WHAT NEEDS TO BE DONE:
Return the listing verbatim, images left out.

== DATASET EXCERPT ==

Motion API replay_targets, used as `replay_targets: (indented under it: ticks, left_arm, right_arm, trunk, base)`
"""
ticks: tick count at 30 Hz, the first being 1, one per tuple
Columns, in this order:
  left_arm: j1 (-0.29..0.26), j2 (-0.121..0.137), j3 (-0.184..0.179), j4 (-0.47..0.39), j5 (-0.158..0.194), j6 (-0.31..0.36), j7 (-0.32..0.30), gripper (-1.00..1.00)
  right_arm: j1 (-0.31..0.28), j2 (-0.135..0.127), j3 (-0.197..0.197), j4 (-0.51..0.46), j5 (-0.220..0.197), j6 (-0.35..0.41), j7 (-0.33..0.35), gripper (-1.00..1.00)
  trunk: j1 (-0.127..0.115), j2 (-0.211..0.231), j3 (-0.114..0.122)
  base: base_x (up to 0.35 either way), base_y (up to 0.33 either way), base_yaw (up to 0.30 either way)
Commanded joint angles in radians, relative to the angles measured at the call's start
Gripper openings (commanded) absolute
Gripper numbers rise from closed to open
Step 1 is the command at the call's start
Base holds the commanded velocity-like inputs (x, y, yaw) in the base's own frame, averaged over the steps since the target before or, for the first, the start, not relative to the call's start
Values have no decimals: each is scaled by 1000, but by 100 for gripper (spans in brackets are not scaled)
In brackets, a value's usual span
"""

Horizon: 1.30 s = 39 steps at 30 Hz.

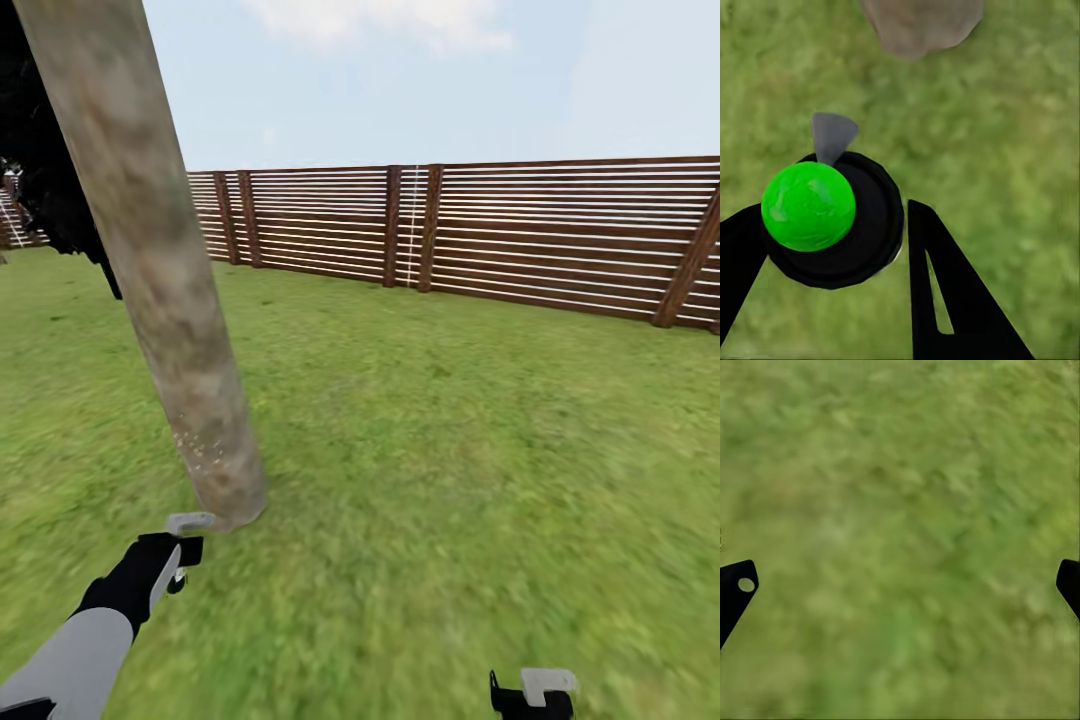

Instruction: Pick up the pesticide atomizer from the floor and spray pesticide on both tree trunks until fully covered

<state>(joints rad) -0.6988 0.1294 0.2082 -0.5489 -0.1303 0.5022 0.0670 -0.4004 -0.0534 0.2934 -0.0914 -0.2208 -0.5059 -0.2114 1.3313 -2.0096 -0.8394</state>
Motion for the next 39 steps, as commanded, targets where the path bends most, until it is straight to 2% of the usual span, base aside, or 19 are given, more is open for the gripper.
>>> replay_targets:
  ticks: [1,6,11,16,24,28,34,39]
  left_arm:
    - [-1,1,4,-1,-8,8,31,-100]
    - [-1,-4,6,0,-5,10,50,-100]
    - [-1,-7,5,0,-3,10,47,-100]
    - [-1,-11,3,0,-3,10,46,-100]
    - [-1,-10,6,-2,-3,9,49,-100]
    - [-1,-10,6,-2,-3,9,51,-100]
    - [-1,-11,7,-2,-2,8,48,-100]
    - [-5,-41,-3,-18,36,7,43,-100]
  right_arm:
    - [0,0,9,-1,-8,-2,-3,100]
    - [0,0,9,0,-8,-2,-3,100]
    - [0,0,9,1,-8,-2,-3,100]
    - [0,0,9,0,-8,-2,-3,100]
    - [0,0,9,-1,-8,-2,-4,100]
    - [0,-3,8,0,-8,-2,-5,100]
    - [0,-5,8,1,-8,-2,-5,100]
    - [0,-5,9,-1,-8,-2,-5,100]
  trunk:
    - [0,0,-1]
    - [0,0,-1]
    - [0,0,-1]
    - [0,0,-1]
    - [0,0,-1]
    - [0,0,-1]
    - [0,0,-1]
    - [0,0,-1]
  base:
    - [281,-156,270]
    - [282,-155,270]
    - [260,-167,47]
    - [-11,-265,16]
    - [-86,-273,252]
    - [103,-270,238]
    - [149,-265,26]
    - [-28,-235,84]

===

ANSWER TO THE PROBLEM:
Motion API replay_targets, used as `replay_targets: (indented under it: ticks, left_arm, right_arm, trunk, base)`
"""
ticks: tick count at 30 Hz, the first being 1, one per tuple
Columns, in this order:
  left_arm: j1 (-0.29..0.26), j2 (-0.121..0.137), j3 (-0.184..0.179), j4 (-0.47..0.39), j5 (-0.158..0.194), j6 (-0.31..0.36), j7 (-0.32..0.30), gripper (-1.00..1.00)
  right_arm: j1 (-0.31..0.28), j2 (-0.135..0.127), j3 (-0.197..0.197), j4 (-0.51..0.46), j5 (-0.220..0.197), j6 (-0.35..0.41), j7 (-0.33..0.35), gripper (-1.00..1.00)
  trunk: j1 (-0.127..0.115), j2 (-0.211..0.231), j3 (-0.114..0.122)
  base: base_x (up to 0.35 either way), base_y (up to 0.33 either way), base_yaw (up to 0.30 either way)
Commanded joint angles in radians, relative to the angles measured at the call's start
Gripper openings (commanded) absolute
Gripper numbers rise from closed to open
Step 1 is the command at the call's start
Base holds the commanded velocity-like inputs (x, y, yaw) in the base's own frame, averaged over the steps since the target before or, for the first, the start, not relative to the call's start
Values have no decimals: each is scaled by 1000, but by 100 for gripper (spans in brackets are not scaled)
In brackets, a value's usual span
"""

Horizon: 1.30 s = 39 steps at 30 Hz.


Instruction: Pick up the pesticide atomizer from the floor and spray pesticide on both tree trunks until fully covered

<state>(joints rad) -0.6988 0.1294 0.2082 -0.5489 -0.1303 0.5022 0.0670 -0.4004 -0.0534 0.2934 -0.0914 -0.2208 -0.5059 -0.2114 1.3313 -2.0096 -0.8394</state>
Motion for the next 39 steps, as commanded, targets where the path bends most, until it is straight to 2% of the usual span, base aside, or 19 are given, more is open for the gripper.
>>> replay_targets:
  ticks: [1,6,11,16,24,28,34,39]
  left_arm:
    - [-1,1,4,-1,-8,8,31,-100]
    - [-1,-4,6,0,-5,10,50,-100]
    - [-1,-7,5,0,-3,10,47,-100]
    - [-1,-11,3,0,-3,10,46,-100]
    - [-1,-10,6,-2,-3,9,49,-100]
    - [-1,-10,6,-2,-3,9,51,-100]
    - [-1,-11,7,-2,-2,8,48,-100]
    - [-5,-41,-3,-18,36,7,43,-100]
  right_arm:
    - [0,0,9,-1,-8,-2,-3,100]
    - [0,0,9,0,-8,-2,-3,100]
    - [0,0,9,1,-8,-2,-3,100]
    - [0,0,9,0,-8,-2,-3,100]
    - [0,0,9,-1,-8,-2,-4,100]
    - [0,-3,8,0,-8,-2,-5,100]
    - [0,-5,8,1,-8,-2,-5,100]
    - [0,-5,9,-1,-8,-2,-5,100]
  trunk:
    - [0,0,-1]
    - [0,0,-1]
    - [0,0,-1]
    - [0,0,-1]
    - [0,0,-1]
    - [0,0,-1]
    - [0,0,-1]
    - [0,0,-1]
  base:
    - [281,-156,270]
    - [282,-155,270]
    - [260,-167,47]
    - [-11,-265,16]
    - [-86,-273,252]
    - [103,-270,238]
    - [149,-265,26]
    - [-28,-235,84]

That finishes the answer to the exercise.